** What to produce **
What is needed is the full set of records, word for word, with no pictures.

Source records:
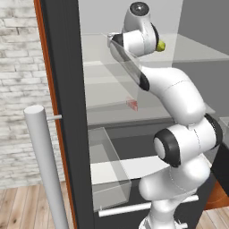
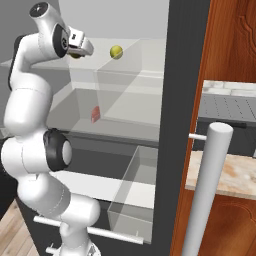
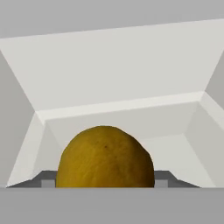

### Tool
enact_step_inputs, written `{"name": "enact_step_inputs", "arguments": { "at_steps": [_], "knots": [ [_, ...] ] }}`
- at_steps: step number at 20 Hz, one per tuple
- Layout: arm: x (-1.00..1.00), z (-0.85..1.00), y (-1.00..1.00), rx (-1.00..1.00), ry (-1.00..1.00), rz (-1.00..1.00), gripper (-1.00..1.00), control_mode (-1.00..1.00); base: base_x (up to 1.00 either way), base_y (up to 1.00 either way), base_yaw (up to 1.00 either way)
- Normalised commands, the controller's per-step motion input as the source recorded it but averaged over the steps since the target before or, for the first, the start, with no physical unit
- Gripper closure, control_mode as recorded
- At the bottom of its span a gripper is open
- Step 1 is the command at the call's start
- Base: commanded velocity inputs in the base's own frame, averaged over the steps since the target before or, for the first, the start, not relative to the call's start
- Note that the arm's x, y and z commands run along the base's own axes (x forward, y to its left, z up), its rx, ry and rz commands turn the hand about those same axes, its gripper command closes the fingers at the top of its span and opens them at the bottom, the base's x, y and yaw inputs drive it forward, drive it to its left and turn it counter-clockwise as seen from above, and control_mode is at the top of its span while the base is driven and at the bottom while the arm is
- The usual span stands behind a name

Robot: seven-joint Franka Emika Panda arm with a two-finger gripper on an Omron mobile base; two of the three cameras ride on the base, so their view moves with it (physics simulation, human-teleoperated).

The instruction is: Place one lemon and one steak in each tupperware on the nearby counter, to pack two identical lunches.

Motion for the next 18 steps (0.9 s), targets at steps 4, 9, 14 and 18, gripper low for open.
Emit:
{"name": "enact_step_inputs", "arguments": {
  "at_steps": [4,9,14,18],
  "knots": [
    [-1.00,-0.10,-0.06,0.00,-0.04,0.00,1.00,-1.00,0.00,0.00,0.00],
    [-1.00,-0.05,-0.60,0.00,-0.06,0.00,1.00,-1.00,0.00,0.00,0.00],
    [-1.00,-0.05,-0.59,0.00,-0.05,0.04,1.00,-1.00,0.00,0.00,0.00],
    [-1.00,0.01,-0.12,0.00,-0.01,0.04,1.00,-1.00,0.00,0.00,0.00]
  ]
}}
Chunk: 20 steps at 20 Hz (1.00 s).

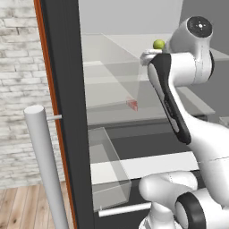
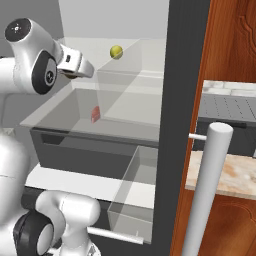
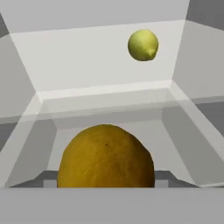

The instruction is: Place one lemon and one steak in each tupperware on the nearby counter, to pack two identical lunches.

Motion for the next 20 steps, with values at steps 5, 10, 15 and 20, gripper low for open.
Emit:
{"name": "enact_step_inputs", "arguments": {
  "at_steps": [5,10,15,20],
  "knots": [
    [-0.78,0.01,0.00,0.00,0.00,0.02,1.00,-1.00,0.00,0.00,0.00],
    [-0.17,0.00,0.00,0.00,0.00,0.01,1.00,1.00,-0.80,0.00,0.08],
    [0.00,0.00,0.00,0.00,0.00,0.00,1.00,1.00,-1.00,-0.05,0.09],
    [0.00,0.00,0.00,0.00,0.00,0.00,1.00,1.00,-0.96,-0.61,0.01]
  ]
}}
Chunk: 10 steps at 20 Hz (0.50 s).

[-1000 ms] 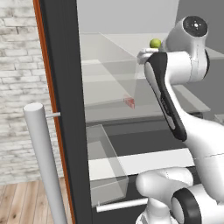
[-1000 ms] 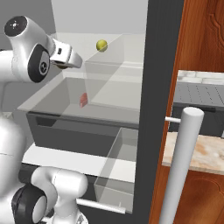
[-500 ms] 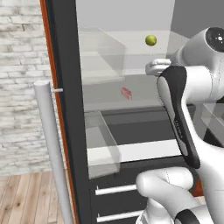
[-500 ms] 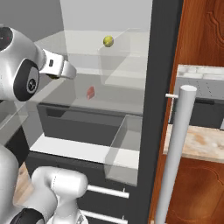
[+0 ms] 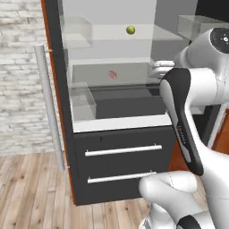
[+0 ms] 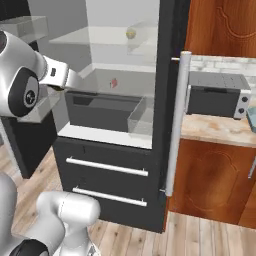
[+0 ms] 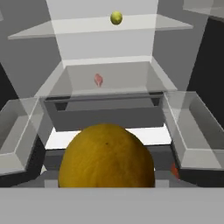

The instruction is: Place one lemon and one steak in each tupperware on the nearby counter, to pack two identical lunches.

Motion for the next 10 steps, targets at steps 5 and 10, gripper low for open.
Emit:
{"name": "enact_step_inputs", "arguments": {
  "at_steps": [5,10],
  "knots": [
    [0.00,0.00,0.00,0.00,0.00,0.00,1.00,1.00,-0.54,-1.00,0.00],
    [0.00,0.00,0.00,0.00,0.00,0.00,1.00,1.00,-0.15,-1.00,0.00]
  ]
}}
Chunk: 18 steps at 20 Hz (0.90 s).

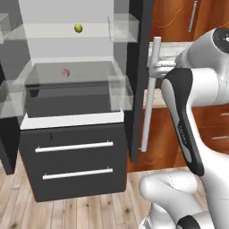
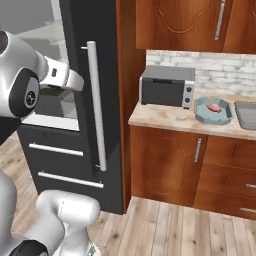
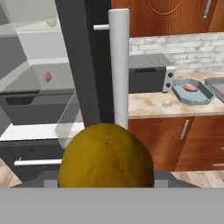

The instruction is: Place one lemon and one steak in each tupperware on the nearby counter, to pack two identical lunches.

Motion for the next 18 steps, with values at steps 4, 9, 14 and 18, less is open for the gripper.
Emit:
{"name": "enact_step_inputs", "arguments": {
  "at_steps": [4,9,14,18],
  "knots": [
    [0.00,0.00,0.00,0.00,0.00,0.00,1.00,1.00,0.00,-1.00,0.00],
    [0.00,0.00,0.00,0.00,0.00,0.00,1.00,1.00,0.00,-1.00,0.00],
    [0.00,0.00,0.00,0.00,0.00,0.00,1.00,1.00,0.01,-0.99,0.00],
    [0.00,0.00,0.00,0.00,0.00,0.00,1.00,1.00,0.40,-0.64,0.00]
  ]
}}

** Your response **
### Tool
enact_step_inputs, written `{"name": "enact_step_inputs", "arguments": { "at_steps": [_], "knots": [ [_, ...] ] }}`
- at_steps: step number at 20 Hz, one per tuple
- Layout: arm: x (-1.00..1.00), z (-0.85..1.00), y (-1.00..1.00), rx (-1.00..1.00), ry (-1.00..1.00), rz (-1.00..1.00), gripper (-1.00..1.00), control_mode (-1.00..1.00); base: base_x (up to 1.00 either way), base_y (up to 1.00 either way), base_yaw (up to 1.00 either way)
- Normalised commands, the controller's per-step motion input as the source recorded it but averaged over the steps since the target before or, for the first, the start, with no physical unit
- Gripper closure, control_mode as recorded
- At the bottom of its span a gripper is open
- Step 1 is the command at the call's start
- Base: commanded velocity inputs in the base's own frame, averaged over the steps since the target before or, for the first, the start, not relative to the call's start
- Note that the arm's x, y and z commands run along the base's own axes (x forward, y to its left, z up), its rx, ry and rz commands turn the hand about those same axes, its gripper command closes the fingers at the top of its span and opens them at the bottom, the base's x, y and yaw inputs drive it forward, drive it to its left and turn it counter-clockwise as seen from above, and control_mode is at the top of its span while the base is driven and at the bottom while the arm is
- The usual span stands behind a name

Robot: seven-joint Franka Emika Panda arm with a two-finger gripper on an Omron mobile base; two of the three cameras ride on the base, so their view moves with it (physics simulation, human-teleoperated).

The instruction is: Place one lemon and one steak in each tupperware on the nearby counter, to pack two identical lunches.

Motion for the next 18 steps (0.9 s), targets at steps 4, 9, 14 and 18, gripper low for open.
Emit:
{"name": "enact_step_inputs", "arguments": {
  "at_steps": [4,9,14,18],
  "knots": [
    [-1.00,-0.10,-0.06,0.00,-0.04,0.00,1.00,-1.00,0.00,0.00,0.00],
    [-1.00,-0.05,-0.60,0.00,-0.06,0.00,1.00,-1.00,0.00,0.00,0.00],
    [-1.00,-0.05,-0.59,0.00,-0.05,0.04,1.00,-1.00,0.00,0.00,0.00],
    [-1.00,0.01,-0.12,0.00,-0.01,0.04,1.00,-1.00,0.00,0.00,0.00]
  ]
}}
Chunk: 20 steps at 20 Hz (1.00 s).


The instruction is: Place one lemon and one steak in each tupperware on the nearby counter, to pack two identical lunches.

Motion for the next 20 steps, with values at steps 5, 10, 15 and 20, gripper low for open.
Emit:
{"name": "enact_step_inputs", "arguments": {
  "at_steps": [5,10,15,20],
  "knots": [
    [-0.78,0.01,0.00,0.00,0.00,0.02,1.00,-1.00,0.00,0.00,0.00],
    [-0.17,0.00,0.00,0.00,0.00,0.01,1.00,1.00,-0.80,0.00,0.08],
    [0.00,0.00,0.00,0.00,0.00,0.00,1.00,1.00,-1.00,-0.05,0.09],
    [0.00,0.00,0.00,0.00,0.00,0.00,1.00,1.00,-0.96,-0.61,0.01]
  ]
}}
Chunk: 10 steps at 20 Hz (0.50 s).

[-1000 ms] 
[-1000 ms] 
[-500 ms] 
[-500 ms] 
[+0 ms] 
[+0 ms] 
[+0 ms] 

The instruction is: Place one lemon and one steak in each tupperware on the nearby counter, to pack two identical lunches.

Motion for the next 10 steps, targets at steps 5 and 10, gripper low for open.
Emit:
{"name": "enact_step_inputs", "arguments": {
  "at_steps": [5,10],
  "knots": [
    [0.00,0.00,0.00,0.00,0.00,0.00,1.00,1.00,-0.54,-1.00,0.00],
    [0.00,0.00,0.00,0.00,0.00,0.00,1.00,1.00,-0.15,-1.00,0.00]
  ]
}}
Chunk: 18 steps at 20 Hz (0.90 s).


The instruction is: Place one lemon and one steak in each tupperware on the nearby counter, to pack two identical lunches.

Motion for the next 18 steps, with values at steps 4, 9, 14 and 18, less is open for the gripper.
Emit:
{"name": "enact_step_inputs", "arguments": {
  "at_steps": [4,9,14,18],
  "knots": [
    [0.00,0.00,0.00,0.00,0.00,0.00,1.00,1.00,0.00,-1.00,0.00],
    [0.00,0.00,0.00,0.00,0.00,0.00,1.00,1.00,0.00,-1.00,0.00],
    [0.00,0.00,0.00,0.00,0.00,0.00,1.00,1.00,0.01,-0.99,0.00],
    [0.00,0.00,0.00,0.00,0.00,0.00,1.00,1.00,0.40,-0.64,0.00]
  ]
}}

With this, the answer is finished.